(Beginning of Source data)
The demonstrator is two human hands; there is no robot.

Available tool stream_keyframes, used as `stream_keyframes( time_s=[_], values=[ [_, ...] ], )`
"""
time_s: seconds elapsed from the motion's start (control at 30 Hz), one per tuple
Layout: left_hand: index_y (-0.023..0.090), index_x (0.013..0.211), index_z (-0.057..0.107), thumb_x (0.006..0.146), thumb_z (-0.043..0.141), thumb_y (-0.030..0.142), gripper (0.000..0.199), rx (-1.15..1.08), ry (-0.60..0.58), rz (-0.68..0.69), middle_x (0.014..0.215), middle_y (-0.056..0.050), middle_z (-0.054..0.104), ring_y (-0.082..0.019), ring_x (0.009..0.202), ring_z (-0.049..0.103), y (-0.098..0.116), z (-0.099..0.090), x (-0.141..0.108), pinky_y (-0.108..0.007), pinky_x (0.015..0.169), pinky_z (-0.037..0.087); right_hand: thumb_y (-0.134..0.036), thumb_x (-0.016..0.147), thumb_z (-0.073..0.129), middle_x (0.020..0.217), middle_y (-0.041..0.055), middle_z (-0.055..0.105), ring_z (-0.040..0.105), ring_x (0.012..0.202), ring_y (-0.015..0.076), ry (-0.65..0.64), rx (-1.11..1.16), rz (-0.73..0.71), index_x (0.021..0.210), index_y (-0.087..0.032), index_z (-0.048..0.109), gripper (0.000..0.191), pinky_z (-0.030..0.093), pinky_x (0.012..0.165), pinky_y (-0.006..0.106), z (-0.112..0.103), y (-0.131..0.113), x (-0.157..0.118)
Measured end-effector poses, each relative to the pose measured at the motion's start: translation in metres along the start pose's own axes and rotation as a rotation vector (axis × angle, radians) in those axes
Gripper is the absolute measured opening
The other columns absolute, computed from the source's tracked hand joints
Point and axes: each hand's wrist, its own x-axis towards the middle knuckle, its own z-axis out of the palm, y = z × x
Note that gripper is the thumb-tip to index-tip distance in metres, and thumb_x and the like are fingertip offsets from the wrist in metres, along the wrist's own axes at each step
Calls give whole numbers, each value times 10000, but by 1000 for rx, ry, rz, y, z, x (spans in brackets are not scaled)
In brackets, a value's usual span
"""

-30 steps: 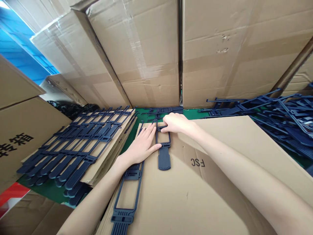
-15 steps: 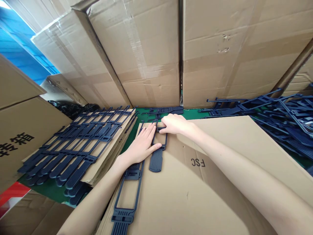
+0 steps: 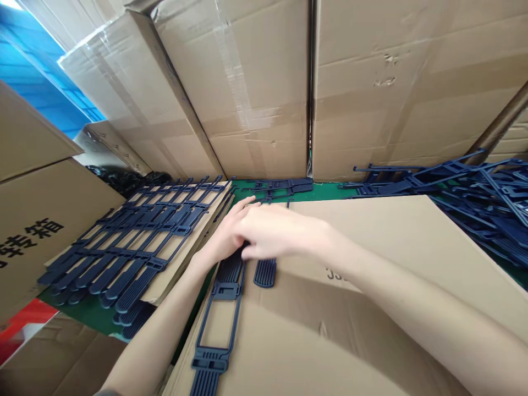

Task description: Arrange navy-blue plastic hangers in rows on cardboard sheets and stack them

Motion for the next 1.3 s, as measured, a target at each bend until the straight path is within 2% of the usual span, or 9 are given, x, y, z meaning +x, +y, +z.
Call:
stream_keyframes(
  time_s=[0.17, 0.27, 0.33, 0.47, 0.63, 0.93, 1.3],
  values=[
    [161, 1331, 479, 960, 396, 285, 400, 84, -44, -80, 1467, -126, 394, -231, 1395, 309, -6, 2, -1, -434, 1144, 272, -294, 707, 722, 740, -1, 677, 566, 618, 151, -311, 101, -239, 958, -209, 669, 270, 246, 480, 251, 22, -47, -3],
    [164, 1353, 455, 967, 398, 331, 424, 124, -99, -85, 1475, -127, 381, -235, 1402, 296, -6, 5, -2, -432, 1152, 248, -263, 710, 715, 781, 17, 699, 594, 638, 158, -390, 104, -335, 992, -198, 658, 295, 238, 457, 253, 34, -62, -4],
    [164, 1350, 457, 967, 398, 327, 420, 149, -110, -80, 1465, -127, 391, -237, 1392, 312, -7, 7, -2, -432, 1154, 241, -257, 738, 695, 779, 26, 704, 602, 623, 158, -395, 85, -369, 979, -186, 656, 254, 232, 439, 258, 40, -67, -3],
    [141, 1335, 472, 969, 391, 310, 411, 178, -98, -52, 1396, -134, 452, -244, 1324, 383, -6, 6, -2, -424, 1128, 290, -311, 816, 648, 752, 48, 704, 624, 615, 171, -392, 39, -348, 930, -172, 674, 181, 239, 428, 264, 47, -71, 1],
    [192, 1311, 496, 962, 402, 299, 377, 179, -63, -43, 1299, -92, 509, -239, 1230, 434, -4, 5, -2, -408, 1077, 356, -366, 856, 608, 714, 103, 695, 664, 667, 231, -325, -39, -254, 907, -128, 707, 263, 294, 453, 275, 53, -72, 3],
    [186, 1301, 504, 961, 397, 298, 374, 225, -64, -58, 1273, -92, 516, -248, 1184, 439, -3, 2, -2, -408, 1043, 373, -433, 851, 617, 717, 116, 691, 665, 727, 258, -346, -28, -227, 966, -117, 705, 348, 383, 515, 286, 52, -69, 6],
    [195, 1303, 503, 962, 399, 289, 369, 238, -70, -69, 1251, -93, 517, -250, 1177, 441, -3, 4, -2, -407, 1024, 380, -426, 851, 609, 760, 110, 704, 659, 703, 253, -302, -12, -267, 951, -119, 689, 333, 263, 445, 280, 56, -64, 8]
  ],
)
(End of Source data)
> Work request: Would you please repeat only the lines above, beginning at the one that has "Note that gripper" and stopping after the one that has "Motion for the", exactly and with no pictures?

> Solution for this task:
Note that gripper is the thumb-tip to index-tip distance in metres, and thumb_x and the like are fingertip offsets from the wrist in metres, along the wrist's own axes at each step
Calls give whole numbers, each value times 10000, but by 1000 for rx, ry, rz, y, z, x (spans in brackets are not scaled)
In brackets, a value's usual span
"""

-30 steps: 
-15 steps: 
+0 steps: 

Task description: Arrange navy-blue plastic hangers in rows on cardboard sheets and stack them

Motion for the next 1.3 s, as measured, a target at each bend until the straight path is within 2% of the usual span, or 9 are given, x, y, z meaning +x, +y, +z.

Nothing further is needed to complete the exercise.